Extraits du recueil :

Diffusion : Librairie-Galerie Racine
23, rue Racine 75006 Paris
ISBN 2-243-03765-3

Quatrième de couverture

Rien ne laissait prévoir, chez Didier Mansuy, qu'un poète talentueux sommeillait en lui. Ce fonctionnaire du Ministère de l'Agriculture est en effet coutumier de dossiers arides, de discussions interminables dans les enceintes européennes et des débats sur les dossiers ministériels dont la vivacité n'a d'égal que l'importance des enjeux de société. Bref, cet homme dans la quarantaine apparaît davantage dans la ligne d'un auteur de thèses savantes, d'un défenseur de lignes officielles ou d'un tenant de sujets érudits que sous l'aspect du poète.
Mais les poèmes que voici, rédigés pendant son adolescence de seize ans et demi à vingt-deux ans, font découvrir un personnage différent, ô combien plus divers. Bien sûr, les tourments de cet âge de la vie, où chacun se cherche, s'émeut et est animé par de grands idéaux, donnent le ton à cette succession de flashes.
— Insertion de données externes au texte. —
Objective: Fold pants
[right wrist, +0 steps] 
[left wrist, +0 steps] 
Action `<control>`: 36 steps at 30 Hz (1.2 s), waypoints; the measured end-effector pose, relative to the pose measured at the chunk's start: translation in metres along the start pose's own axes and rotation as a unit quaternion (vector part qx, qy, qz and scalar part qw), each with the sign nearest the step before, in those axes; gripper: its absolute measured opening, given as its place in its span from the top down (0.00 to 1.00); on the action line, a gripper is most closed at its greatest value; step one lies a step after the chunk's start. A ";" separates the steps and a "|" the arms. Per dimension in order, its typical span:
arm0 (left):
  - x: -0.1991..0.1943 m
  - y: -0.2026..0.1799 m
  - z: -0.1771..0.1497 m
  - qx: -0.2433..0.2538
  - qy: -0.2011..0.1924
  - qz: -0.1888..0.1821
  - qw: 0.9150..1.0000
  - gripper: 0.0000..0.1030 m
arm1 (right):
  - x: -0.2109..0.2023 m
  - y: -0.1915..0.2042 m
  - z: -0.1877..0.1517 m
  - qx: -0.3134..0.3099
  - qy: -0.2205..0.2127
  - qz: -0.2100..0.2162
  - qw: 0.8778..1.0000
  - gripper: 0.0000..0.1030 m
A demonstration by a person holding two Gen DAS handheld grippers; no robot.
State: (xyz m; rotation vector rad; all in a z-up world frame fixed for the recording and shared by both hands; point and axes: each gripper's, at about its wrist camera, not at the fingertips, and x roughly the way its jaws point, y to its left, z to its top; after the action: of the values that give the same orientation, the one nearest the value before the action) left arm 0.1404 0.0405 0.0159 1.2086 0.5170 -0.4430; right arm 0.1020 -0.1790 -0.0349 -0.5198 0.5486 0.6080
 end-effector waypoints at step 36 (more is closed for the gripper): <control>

Ils sont des témoignages très personnels sur la société mais aussi une observation précise des sentiments et une porte entrouverte sur lui. On y retrouve une quête d'une ligne d'absolu, cette recherche d'une identité originale et ce besoin de toujours se situer par rapport aux autres et donc par rapport à soi-même. Cette quête est riche en douleurs, en révoltes, en questions souvent laissées sans réponse et pourtant elle n'est pas désespérée car Didier Mansuy montre, dans cette suite précoce d'images et de réflexions révélatrices, une force et une volonté qui, l'âge d'homme venu, font de lui un exemple de droiture et de solidité. Son oeuvre de jeunesse n'est ni un délire, ni une fuite. Elle vous entraîne dans un kaléidoscope de lumières, de zones mystérieuses et de reliefs jouant à vif sur l'être humain. Rien à voir là avec l'obscurité et les abysses redoutables dans lesquelles on perdrait son âme, le besoin de l'autre, de même que le désir de vivre, dont ce recueil est imbibé.
Il faut y plonger sans contrainte, et se laisser porter sur le chemin plein de surprises dont il ouvre la voie.